**TASK REQUIREMENTS:** Begin at the first line of the records below and, please, give each line again exactly until the line with "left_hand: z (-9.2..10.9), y" is included.

Entries taken from a collection

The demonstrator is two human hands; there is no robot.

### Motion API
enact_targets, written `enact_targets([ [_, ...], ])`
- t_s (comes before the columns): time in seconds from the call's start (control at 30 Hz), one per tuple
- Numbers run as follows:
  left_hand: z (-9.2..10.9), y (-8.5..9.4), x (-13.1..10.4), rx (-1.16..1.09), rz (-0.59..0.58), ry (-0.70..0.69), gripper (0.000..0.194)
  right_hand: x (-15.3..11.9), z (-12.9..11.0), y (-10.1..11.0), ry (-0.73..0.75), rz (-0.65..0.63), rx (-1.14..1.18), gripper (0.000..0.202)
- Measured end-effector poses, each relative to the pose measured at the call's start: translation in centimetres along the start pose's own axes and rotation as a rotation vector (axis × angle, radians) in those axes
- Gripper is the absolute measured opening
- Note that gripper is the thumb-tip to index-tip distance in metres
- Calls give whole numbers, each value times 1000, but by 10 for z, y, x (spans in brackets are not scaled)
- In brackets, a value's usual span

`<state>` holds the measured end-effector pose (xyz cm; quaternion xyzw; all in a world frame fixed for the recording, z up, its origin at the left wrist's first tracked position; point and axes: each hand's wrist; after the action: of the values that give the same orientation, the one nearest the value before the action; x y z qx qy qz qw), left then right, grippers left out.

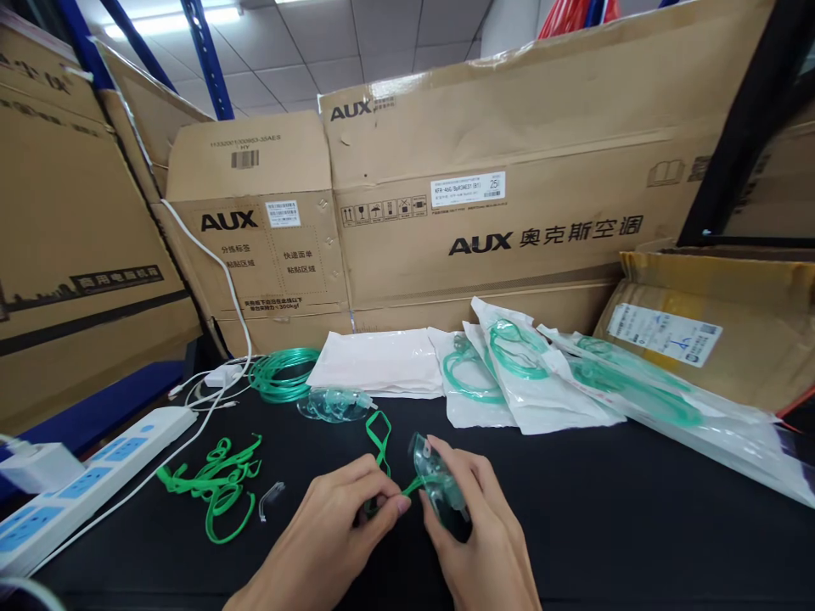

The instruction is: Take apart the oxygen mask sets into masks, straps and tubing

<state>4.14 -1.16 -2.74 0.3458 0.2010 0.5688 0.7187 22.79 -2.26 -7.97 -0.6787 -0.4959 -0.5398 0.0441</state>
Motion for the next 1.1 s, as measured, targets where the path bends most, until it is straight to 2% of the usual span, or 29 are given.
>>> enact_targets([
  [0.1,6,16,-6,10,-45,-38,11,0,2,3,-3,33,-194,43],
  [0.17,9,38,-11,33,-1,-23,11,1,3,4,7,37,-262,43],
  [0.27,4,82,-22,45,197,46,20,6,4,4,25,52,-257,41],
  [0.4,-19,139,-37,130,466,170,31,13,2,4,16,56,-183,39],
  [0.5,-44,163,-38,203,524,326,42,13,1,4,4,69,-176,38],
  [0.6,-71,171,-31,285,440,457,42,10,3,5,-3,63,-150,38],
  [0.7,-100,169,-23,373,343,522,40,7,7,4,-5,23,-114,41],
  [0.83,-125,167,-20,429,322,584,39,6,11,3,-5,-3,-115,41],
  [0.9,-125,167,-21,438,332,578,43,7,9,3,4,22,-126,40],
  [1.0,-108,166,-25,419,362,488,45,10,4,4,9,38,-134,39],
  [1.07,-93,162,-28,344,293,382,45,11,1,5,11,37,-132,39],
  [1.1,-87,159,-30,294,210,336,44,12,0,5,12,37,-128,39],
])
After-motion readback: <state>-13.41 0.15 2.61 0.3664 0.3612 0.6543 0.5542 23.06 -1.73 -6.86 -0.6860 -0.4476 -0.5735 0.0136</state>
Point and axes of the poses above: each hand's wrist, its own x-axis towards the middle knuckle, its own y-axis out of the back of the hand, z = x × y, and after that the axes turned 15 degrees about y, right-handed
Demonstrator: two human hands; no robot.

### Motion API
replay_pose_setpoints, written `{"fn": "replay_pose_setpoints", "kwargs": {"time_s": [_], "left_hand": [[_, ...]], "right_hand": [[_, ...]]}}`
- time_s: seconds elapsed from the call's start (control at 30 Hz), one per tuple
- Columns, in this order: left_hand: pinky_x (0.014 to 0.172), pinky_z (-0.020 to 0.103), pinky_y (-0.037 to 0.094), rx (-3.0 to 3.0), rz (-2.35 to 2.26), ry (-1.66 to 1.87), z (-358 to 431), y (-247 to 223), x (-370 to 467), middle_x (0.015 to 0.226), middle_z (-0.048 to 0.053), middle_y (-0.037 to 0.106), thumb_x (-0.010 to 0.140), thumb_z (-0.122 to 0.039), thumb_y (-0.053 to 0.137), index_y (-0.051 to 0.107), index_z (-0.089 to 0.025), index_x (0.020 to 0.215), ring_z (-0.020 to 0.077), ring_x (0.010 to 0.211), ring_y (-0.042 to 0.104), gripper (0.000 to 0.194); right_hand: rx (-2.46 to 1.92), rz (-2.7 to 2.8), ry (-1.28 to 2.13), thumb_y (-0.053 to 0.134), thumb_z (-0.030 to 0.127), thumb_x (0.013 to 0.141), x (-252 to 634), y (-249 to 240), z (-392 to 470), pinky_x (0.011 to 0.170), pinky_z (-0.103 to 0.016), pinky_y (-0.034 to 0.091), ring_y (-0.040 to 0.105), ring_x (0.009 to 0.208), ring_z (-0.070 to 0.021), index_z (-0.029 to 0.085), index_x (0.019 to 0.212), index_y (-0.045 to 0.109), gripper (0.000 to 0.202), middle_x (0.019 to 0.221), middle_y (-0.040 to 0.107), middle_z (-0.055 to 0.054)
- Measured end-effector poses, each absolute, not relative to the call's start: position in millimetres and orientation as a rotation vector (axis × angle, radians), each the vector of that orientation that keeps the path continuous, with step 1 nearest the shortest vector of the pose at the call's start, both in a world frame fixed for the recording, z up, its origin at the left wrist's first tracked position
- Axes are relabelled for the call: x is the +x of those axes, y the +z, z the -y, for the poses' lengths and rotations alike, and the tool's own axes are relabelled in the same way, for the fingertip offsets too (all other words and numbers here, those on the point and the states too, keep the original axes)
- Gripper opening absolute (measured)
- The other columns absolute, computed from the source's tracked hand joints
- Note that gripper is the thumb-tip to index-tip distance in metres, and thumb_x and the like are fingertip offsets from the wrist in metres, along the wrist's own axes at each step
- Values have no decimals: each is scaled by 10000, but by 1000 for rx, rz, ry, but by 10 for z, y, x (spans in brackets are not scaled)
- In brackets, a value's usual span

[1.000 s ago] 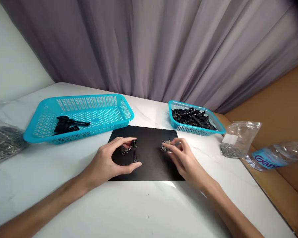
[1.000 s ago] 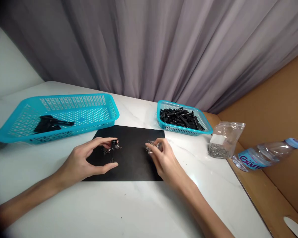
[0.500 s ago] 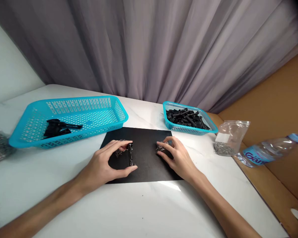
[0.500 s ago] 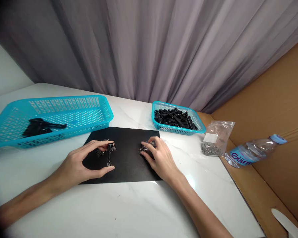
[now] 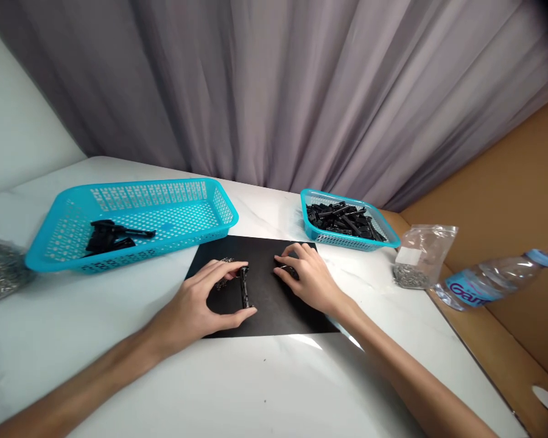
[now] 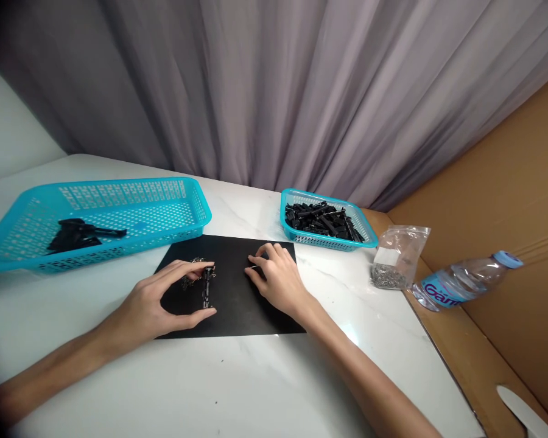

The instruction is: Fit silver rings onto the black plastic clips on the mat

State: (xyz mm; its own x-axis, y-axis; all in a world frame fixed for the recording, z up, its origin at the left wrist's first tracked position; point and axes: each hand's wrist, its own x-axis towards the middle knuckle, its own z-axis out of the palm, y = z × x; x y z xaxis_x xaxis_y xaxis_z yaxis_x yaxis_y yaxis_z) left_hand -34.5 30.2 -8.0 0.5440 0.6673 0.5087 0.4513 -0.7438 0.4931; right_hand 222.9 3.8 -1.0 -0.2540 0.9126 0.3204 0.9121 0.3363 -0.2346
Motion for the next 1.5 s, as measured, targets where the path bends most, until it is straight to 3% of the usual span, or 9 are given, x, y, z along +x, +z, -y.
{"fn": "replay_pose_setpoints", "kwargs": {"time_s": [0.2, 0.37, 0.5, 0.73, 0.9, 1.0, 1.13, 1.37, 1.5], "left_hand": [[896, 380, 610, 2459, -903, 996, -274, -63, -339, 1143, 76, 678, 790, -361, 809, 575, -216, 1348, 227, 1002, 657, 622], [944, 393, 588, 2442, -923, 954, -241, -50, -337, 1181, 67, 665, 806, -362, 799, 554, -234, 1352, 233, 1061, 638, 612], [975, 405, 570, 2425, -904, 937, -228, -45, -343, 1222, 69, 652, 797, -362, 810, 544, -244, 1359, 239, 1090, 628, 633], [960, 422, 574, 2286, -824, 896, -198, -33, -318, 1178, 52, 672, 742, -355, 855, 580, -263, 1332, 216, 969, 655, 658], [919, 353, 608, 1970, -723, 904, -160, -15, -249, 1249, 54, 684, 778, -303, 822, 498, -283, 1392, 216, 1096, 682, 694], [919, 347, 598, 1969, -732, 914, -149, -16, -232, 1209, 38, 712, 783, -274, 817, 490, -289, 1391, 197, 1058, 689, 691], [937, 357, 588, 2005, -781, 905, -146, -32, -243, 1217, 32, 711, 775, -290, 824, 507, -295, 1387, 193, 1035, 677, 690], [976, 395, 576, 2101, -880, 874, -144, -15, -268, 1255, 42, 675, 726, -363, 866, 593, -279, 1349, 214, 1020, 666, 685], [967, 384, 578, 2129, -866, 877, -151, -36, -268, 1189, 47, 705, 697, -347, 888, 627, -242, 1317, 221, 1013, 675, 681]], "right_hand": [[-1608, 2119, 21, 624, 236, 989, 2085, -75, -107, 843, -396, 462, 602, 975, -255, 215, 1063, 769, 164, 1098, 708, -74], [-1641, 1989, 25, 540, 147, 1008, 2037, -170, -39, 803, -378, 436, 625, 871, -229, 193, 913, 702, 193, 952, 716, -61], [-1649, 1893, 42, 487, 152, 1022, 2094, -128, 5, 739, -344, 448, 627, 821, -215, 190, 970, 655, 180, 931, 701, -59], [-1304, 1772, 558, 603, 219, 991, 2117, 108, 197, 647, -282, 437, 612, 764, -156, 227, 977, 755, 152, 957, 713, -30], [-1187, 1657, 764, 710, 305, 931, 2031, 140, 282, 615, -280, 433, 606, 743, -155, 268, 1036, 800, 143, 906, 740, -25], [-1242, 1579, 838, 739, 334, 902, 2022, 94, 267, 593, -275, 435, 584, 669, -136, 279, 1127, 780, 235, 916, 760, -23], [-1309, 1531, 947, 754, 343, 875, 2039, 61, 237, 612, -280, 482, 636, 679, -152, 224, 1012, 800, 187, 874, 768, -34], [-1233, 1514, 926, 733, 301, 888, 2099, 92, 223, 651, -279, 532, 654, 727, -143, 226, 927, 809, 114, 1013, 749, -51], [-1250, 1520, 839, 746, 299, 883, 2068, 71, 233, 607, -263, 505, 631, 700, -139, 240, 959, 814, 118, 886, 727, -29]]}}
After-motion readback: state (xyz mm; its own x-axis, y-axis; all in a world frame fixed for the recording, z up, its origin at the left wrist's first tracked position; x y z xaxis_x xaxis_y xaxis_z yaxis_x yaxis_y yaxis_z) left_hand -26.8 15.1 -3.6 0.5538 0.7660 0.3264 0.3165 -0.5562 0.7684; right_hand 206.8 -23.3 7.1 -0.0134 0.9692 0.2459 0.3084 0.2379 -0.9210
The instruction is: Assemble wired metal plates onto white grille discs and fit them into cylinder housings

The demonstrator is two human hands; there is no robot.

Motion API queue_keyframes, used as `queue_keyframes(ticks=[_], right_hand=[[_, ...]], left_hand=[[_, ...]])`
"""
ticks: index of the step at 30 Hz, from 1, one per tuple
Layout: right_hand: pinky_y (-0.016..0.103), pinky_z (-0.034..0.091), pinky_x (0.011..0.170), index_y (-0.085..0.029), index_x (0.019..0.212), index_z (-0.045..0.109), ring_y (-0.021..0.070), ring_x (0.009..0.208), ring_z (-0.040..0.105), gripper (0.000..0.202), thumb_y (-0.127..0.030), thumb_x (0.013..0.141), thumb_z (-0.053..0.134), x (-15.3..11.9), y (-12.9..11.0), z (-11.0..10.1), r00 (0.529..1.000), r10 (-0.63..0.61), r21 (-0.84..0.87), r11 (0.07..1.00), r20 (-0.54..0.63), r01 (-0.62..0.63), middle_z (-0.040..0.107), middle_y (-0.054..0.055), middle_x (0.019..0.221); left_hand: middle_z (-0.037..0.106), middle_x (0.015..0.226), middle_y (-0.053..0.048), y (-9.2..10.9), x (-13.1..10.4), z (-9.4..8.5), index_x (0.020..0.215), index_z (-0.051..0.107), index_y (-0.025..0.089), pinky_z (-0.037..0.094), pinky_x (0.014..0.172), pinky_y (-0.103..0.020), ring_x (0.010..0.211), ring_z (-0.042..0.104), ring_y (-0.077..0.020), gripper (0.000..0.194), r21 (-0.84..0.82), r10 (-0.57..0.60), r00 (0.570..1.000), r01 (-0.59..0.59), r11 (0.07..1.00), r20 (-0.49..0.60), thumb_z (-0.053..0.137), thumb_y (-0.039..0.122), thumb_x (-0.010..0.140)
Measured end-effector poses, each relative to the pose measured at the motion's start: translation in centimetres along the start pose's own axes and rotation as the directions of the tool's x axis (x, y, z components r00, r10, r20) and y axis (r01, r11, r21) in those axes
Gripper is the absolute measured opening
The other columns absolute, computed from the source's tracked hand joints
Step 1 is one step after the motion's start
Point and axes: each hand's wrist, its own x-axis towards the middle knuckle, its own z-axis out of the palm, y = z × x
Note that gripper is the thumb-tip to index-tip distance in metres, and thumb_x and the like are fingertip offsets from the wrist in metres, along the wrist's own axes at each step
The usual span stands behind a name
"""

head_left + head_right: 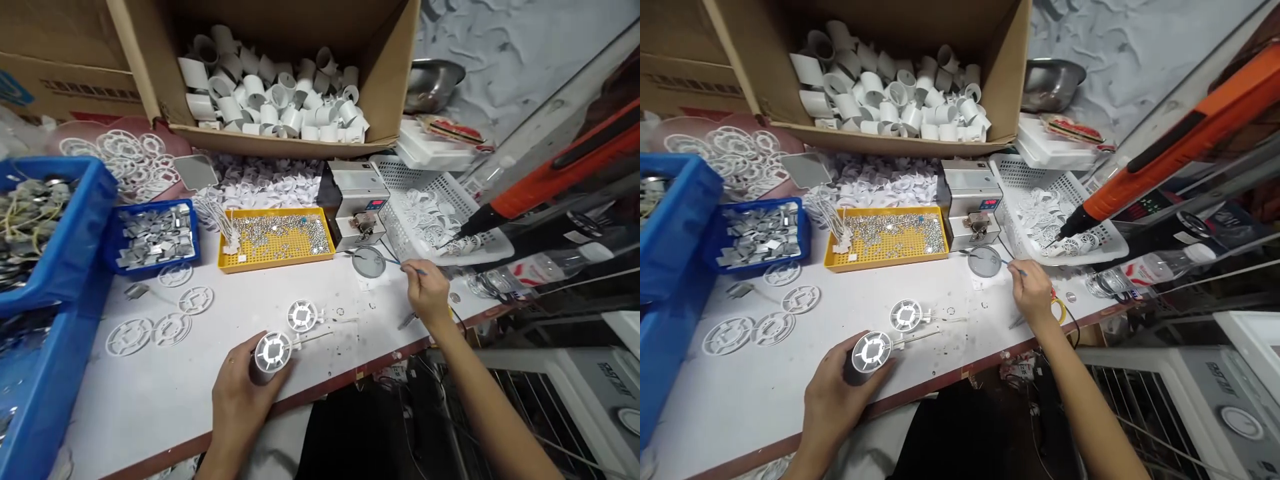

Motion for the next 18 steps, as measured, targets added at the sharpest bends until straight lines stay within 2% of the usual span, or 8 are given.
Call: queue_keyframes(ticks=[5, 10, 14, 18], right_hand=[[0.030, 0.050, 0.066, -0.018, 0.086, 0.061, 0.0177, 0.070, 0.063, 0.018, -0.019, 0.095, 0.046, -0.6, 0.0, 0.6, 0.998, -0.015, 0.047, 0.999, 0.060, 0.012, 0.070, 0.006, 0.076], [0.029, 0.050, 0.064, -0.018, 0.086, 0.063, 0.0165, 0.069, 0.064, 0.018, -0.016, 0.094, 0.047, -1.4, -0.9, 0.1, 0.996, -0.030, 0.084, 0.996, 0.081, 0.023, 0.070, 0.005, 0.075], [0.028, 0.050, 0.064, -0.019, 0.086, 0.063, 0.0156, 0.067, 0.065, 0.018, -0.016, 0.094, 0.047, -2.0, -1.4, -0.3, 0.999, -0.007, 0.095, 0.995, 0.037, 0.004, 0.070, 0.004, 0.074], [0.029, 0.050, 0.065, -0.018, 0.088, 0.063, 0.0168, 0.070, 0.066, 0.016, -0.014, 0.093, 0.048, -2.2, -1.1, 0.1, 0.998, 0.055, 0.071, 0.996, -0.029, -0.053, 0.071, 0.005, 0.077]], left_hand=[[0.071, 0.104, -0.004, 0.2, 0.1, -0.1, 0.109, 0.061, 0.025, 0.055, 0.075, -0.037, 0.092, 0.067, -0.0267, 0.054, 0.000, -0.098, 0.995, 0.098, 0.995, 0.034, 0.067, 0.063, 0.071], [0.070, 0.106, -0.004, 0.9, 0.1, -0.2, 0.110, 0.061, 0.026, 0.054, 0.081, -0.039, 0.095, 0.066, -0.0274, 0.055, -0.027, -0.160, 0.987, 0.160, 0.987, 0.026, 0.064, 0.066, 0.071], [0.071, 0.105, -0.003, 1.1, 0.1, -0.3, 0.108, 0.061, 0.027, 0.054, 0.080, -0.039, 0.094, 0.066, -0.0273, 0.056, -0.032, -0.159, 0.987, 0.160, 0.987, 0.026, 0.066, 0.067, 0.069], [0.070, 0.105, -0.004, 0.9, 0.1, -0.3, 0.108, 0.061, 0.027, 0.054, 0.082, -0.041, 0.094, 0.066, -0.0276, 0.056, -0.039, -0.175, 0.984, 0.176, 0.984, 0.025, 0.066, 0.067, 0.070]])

**EXERCISE OUTPUT:**
The demonstrator is two human hands; there is no robot.

### Motion API
enact_targets, written `enact_targets([ [_, ...], ])`
- t_s (comes before the columns): time in seconds from the call's start (control at 30 Hz), one per tuple
- Numbers run as follows:
  left_hand: z (-9.2..10.9), y (-8.5..9.4), x (-13.1..10.4), rx (-1.16..1.09), rz (-0.59..0.58), ry (-0.70..0.69), gripper (0.000..0.194)

That was the complete answer.